## Work instructions
Answer with a bare number: the count of lines in the records below that have the word "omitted".

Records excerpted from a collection
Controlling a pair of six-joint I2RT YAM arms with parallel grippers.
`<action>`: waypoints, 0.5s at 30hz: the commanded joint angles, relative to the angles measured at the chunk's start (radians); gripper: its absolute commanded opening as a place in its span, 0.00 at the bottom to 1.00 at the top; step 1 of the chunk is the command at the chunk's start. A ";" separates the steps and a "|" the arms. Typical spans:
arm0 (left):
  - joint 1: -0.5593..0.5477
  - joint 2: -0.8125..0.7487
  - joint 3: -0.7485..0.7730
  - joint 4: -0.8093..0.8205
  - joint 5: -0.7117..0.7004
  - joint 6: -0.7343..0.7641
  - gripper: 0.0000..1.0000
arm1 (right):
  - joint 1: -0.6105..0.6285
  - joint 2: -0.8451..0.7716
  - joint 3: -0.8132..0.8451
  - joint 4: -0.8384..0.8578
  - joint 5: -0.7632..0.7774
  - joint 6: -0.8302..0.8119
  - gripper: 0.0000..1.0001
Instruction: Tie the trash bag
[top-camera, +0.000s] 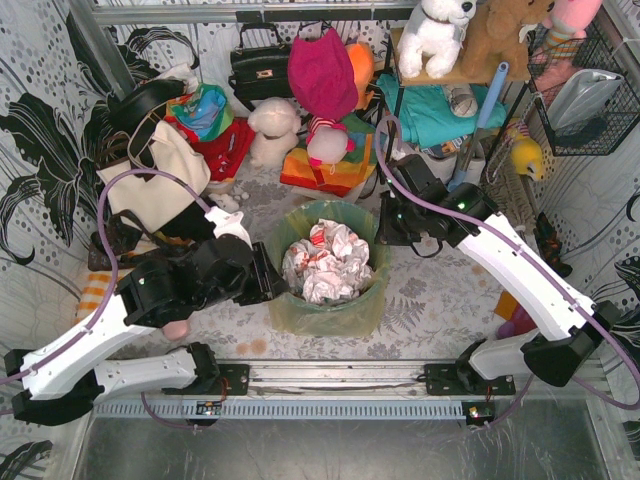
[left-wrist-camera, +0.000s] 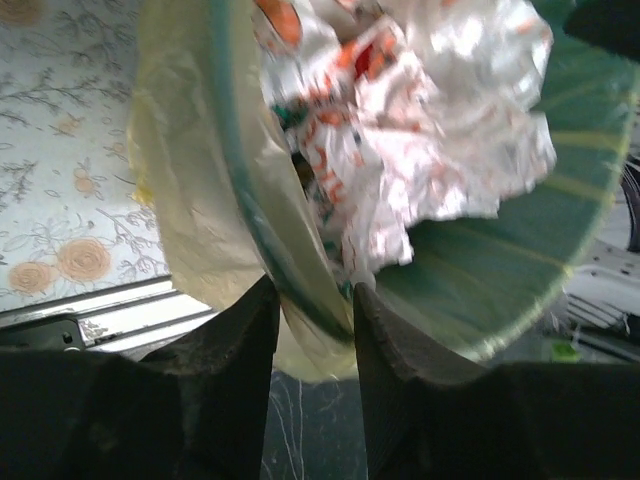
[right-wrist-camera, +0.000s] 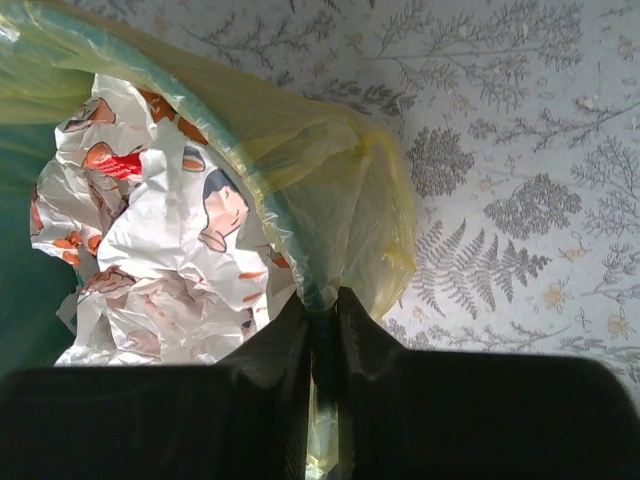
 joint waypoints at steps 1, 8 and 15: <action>-0.021 -0.045 0.009 0.037 0.070 0.023 0.45 | -0.008 0.043 0.052 0.121 0.108 0.035 0.13; -0.021 -0.098 0.024 0.024 -0.030 0.021 0.60 | -0.008 0.051 0.092 0.139 0.122 0.026 0.37; -0.021 -0.135 0.080 -0.046 -0.220 -0.011 0.64 | -0.008 0.028 0.155 0.067 0.147 0.011 0.51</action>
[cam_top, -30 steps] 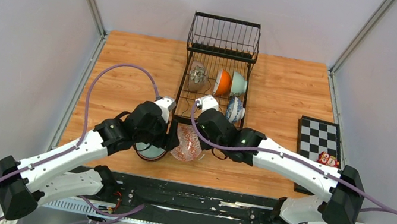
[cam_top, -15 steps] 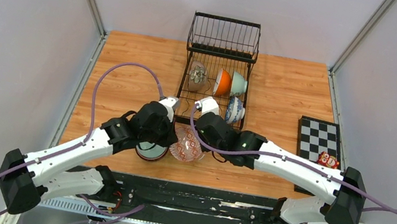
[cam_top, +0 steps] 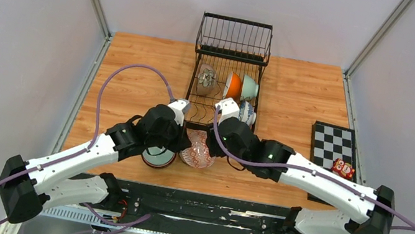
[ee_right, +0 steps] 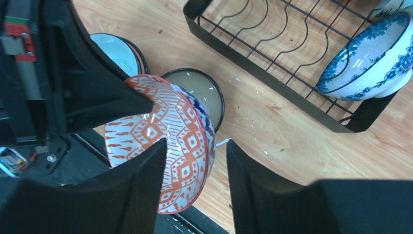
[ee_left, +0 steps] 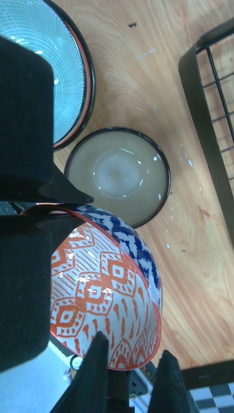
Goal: Load the bowls into the dish rack
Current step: Pick up the bowl from the center of the board.
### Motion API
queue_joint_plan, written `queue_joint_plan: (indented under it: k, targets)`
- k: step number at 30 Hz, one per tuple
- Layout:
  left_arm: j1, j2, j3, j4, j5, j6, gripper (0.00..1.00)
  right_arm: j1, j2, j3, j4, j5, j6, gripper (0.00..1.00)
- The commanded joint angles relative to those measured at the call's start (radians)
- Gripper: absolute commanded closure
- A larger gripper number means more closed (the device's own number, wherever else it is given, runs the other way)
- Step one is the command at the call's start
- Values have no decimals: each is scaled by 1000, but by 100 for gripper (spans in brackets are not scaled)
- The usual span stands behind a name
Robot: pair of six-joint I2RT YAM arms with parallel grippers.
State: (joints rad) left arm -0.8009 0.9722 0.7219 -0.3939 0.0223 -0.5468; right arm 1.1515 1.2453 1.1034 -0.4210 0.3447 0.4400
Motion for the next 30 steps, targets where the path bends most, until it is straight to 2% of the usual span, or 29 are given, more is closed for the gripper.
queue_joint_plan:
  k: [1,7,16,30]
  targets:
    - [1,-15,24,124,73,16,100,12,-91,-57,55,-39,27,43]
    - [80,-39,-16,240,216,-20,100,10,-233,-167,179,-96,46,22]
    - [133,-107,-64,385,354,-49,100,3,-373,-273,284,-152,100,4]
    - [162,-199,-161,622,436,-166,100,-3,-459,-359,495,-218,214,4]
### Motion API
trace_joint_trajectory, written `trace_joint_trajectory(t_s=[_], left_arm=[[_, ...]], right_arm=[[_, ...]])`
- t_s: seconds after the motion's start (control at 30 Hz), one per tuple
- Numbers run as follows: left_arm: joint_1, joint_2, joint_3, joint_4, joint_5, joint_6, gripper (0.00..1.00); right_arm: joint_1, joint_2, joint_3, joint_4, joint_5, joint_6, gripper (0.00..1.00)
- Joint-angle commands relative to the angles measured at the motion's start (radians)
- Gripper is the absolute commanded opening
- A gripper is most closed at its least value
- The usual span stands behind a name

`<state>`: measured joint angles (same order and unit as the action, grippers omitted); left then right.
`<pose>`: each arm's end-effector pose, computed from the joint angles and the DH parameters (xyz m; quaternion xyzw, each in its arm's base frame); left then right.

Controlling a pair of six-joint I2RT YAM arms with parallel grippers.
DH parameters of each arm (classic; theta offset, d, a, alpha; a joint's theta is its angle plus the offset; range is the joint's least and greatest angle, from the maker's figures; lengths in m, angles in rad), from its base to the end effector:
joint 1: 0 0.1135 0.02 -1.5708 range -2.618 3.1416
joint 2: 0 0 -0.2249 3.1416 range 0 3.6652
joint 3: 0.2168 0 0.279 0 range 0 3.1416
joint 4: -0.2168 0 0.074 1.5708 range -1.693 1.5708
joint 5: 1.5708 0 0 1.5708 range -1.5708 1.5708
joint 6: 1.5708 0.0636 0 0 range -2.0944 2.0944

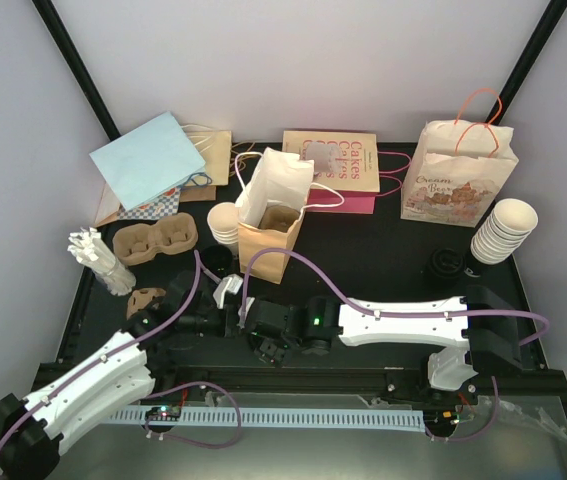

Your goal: Pack the takeout coffee

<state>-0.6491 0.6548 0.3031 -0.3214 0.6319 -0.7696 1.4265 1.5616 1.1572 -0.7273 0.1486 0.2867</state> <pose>0.1494 -0.1605 0.1348 0.0830 0.8629 -0.4811 0.1306 0.0597 0.3452 0.1624 -0.5115 0.8282 0.1167 0.1970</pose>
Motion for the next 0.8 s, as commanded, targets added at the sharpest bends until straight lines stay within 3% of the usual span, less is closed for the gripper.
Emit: trace_joint_trajectory(t_s=[0.0,0.23,0.37,0.53,0.77], left_arm=[[-0.006,0.035,-0.09,-0.104,-0.062,-0.027,0.32],[-0.005,0.037,-0.146,-0.016,-0.019,-0.062,0.32],[-0.003,-0.014,-0.065,-0.048,-0.026,-0.039,0.48],[-0.002,-0.092,0.114,-0.154,-0.148,-0.002,0.67],[0.01,-0.119,0.303,-0.298,-0.266,0.064,0.75]], right_arm=[[0.029,0.128,-0.091,-0.17,-0.148,-0.014,0.64],[0.03,0.139,-0.084,-0.181,-0.139,-0.006,0.64],[0.026,0.13,-0.08,-0.203,-0.091,0.019,0.63],[-0.002,0.091,-0.077,-0.237,-0.009,0.07,0.63],[-0.059,0.004,-0.052,-0.279,0.043,0.105,0.63]])
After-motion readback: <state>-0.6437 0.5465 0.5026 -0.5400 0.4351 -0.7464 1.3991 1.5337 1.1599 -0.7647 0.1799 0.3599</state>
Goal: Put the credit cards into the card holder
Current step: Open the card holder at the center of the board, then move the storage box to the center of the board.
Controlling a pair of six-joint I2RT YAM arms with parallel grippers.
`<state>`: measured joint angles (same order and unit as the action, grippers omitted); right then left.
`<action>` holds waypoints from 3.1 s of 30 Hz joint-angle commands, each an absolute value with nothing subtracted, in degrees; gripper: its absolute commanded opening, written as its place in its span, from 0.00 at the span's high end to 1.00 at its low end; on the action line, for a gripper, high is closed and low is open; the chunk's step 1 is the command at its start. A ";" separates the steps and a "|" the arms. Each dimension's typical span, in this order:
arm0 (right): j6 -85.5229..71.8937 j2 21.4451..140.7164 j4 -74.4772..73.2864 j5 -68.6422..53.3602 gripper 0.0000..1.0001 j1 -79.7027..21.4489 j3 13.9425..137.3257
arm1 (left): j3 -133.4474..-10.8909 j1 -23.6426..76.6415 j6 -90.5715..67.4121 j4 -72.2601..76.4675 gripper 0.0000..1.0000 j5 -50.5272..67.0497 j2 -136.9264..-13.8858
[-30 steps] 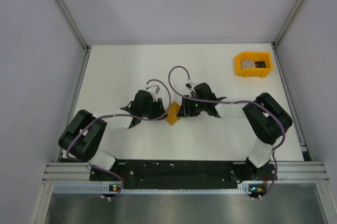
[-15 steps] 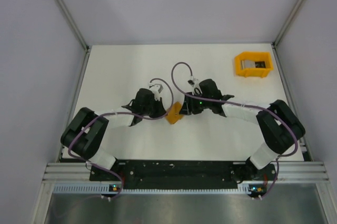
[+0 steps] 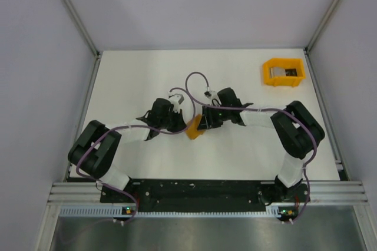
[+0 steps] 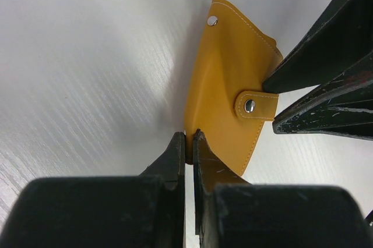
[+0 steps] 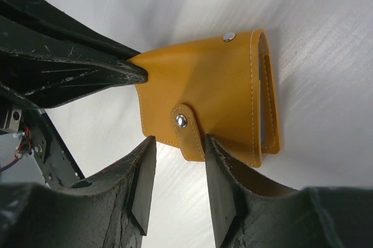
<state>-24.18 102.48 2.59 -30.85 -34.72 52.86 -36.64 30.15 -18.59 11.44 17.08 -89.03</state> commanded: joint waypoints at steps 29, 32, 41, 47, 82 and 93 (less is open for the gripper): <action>-25.49 106.45 21.41 -44.37 1.00 -38.14 47.83 | -34.28 30.41 -26.36 15.12 1.00 11.62 -89.91; -21.72 104.33 23.47 -46.58 1.00 -38.23 46.41 | -34.28 30.24 -30.40 13.54 1.00 7.31 -89.82; -17.58 103.71 24.88 -52.82 1.00 -38.23 43.42 | -35.77 29.62 -34.45 8.09 1.00 0.79 -90.62; -17.49 103.98 27.77 -56.78 1.00 -38.32 41.93 | -35.68 29.44 -35.07 8.53 1.00 1.58 -91.05; -47.70 99.13 17.12 -20.83 0.45 -37.09 44.12 | -29.43 29.27 -29.80 10.55 0.25 1.58 -69.34; -44.21 108.80 15.12 -24.16 0.43 -36.39 58.96 | -25.14 29.18 -30.58 16.43 0.24 2.02 -76.11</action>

## Response
2